Н. П. Игнатьев обладал личной храбростью и стойкостью, в особенности проявившимися во время его поездок в Хиву, Бухару и Пекин, где он не раз оказывался на волосок от гибели. Он являлся прекрасным организатором и сумел на должном уровне провести тяжелую экспедицию в Среднюю Азию и направить работу посольства в Константинополе. О том, что он – прирожденный дипломат, говорили многие. Впервые это заметил министр иностранных дел Франции А. Валевский, познакомившийся с Игнатьевым на Парижской конференции 1856 г. по разграничению территории России и Южной Бессарабии. Убежденный доводами Игнатьева в целесообразности выгодной для России границы, Валевский сказал ему: «Оставьте военный мундир, вы созданы для дипломатии»[609]
. Неоднократно это утверждал и Горчаков.Игнатьев принадлежал к числу дипломатов – патриотов, горячо любящих Россию и болеющих за ее судьбу, за ее интересы. Этим он отличался от многих, ценивших в дипломатической карьере только заметное положение в обществе, чины и ордена. Не последнюю роль сыграло и военное воспитание Игнатьева. В военных учебных заведениях, которые он окончил (Пажеский корпус, Николаевская военная академия), воспитанию патриотических чувств придавалось большое значение. Огромное влияние в этом плане оказывала на Игнатьева семья, главным образом отец, видевший основную цель жизни в служении России и государю.
Не следует забывать о том, что Игнатьев вступил на дипломатическое поприще, когда Россия, потерпевшая поражение в Крымской войне, была раздавлена и унижена. Стремление восстановить ее международный престиж владело умами значительной части русских людей. Игнатьев видел задачу своей дипломатической деятельности в восстановлении и усилении могущества России и ее роли в Европе. Решение Восточного вопроса, имеющее принципиальное значение для внешней политики России, казалось ему главным звеном, за которое можно было вытащить всю цепь, урегулировать все остальные проблемы. Славянские народы он считал основными союзниками России, полагая, что интересы славян и России совпадают, и в силу этого являлся горячим сторонником их освобождения. Особенно много сил посвятил он освобождению Болгарии от османского ига.
Игнатьев выступал за проведение активной балканской политики России. Но он не был «ястребом», призывающим к войне, как это пытались изобразить многие современники, а затем историки. Он понимал гибельность войны для России и считал, что война может быть начата только в определенных условиях при благоприятной ситуации в Европе. Его призывы к активной политике на Балканах преследовали главным образом задачу активизации помощи балканским народам (вооружением, укреплением боеспособности армии и др.) и содействия их объединению.
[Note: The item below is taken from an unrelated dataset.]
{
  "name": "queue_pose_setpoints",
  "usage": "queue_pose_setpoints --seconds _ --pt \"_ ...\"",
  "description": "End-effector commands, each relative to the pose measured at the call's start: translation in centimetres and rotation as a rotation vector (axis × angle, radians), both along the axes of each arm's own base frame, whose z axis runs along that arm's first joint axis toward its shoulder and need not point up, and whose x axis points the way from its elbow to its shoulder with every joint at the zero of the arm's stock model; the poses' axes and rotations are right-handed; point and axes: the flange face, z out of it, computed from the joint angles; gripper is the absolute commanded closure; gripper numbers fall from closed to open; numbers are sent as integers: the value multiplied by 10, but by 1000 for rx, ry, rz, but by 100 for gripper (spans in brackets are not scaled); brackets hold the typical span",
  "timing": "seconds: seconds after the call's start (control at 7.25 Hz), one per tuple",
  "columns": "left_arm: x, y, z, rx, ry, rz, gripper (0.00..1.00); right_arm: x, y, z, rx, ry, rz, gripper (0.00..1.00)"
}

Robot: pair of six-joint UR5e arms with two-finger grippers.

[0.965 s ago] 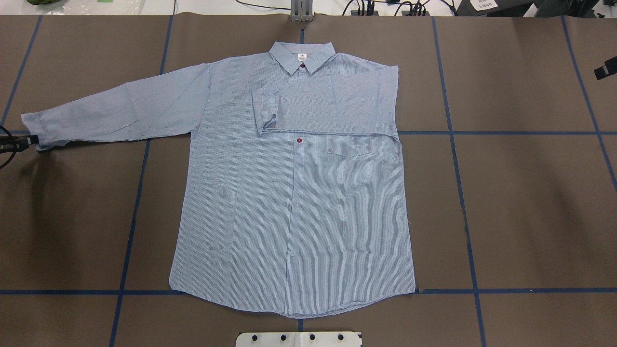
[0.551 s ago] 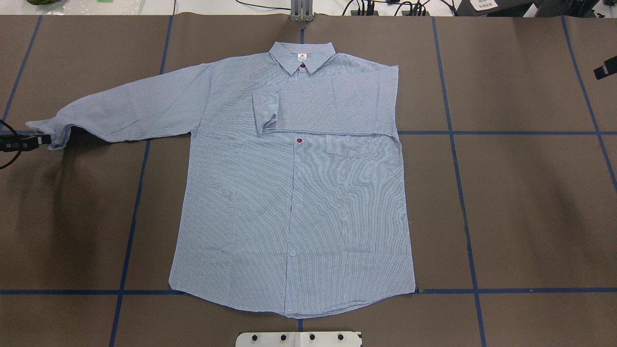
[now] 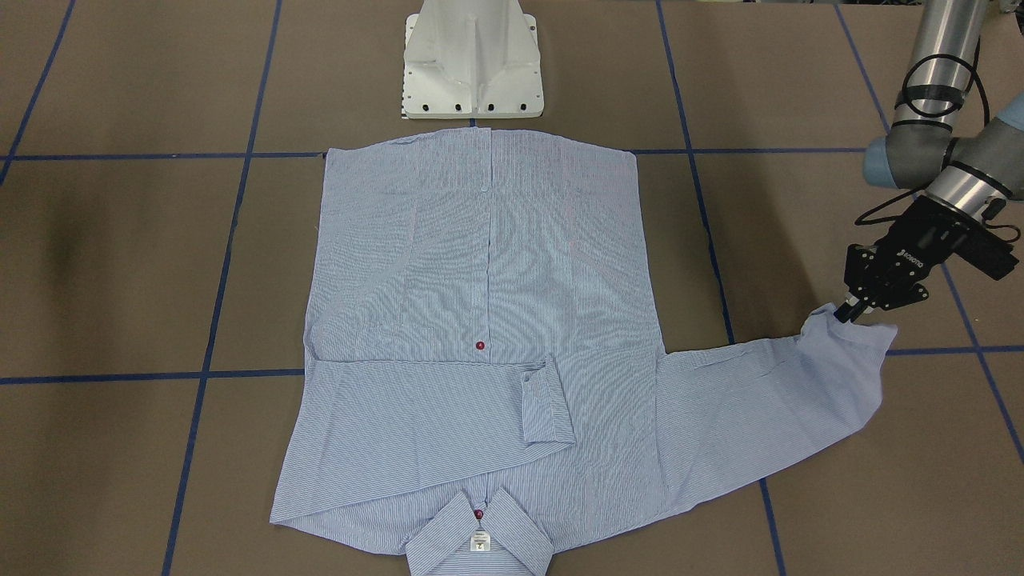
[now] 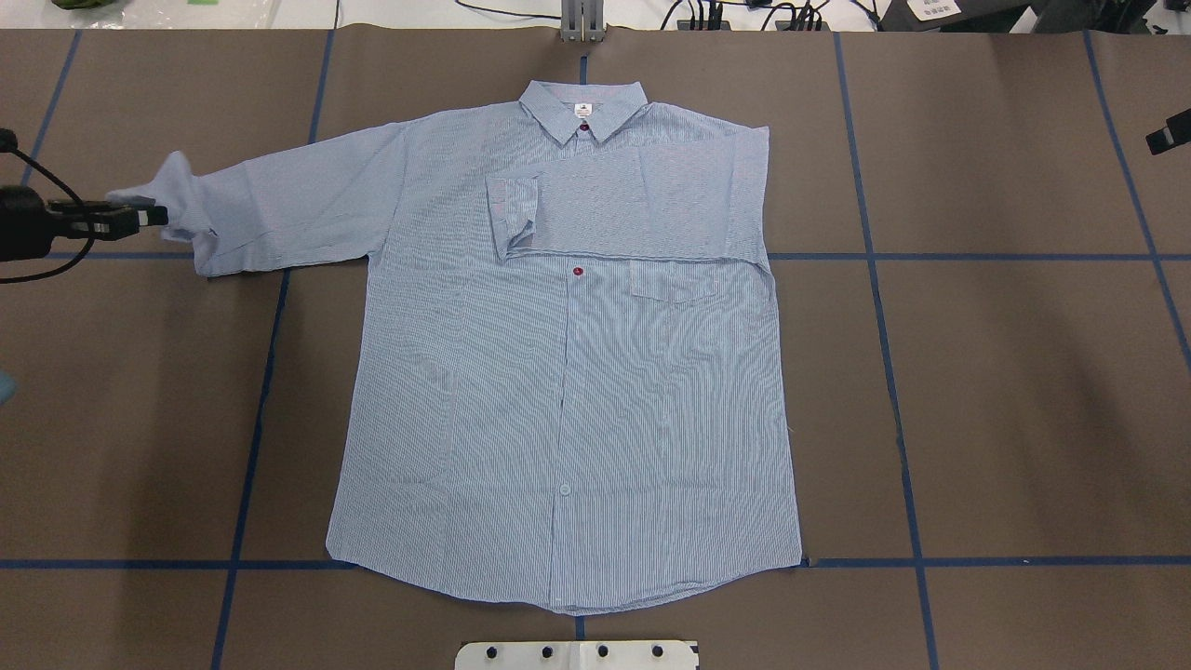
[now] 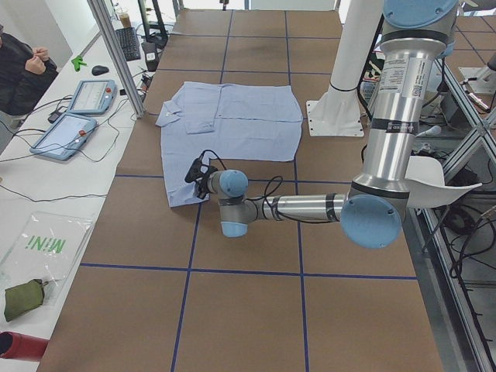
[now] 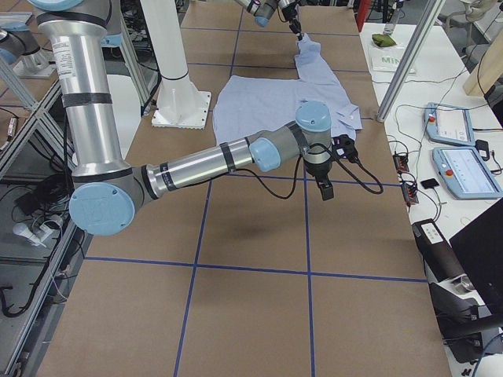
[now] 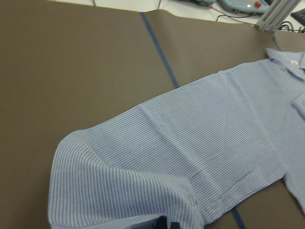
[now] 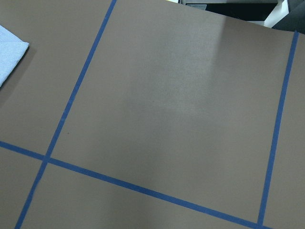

Он утверждал, что и Россия должна готовиться к войне в финансовом, экономическом и военном отношении, ибо непредсказуемая ситуация на Балканах в любой момент могла потребовать применения силы, как, впрочем, и получилось. Игнорирование предложений Игнатьева со стороны правительства и МИД в определенной степени, как нам кажется, привело к тому, что войны избежать не удалось и Россия оказалась к ней совершенно неподготовленной. В итоге результаты войны в значительной степени были сведены на нет.
Слабой стороной позиции Игнатьева являлось неадекватное представление о силах России и европейских государств. Военные возможности страны оказались гораздо слабее, чем он рассчитывал, а сопротивление европейских стран восстановлению и усилению роли России на Балканах – гораздо сильнее. Последнее обусловило также и тот факт, что попытки Игнатьева решить балканские проблемы в интересах христиан с помощью прямых договоренностей с Портой оказались неуспешными. Это можно было сделать в частностях, но не в коренных вопросах.
При всем этом Игнатьев не был «твердолобым» дипломатом. Он оказался достаточно гибким и отступал от своих решений, применяясь к обстоятельствам. Это в особенности проявилось в его переговорах с турецким министром иностранных дел Фуад-пашой в 1867 г., когда посол отказался от требования принципа национальной автономии, понимая бесперспективность его реализации, и предложил проведение частичных реформ в христианских провинциях. Изменил Игнатьев также свою позицию и в отношении принципа невмешательства, провозглашенного Горчаковым в 1867 г.
Однако он предвидел, что этот принцип, выполняя тактическую задачу – предотвращение вмешательства Австро-Венгрии в балканские дела, в итоге приведет к подъему освободительного движения балканских народов, вызванного все усиливавшимся экономическим, политическим и религиозным гнетом османских властей и мусульманских феодалов.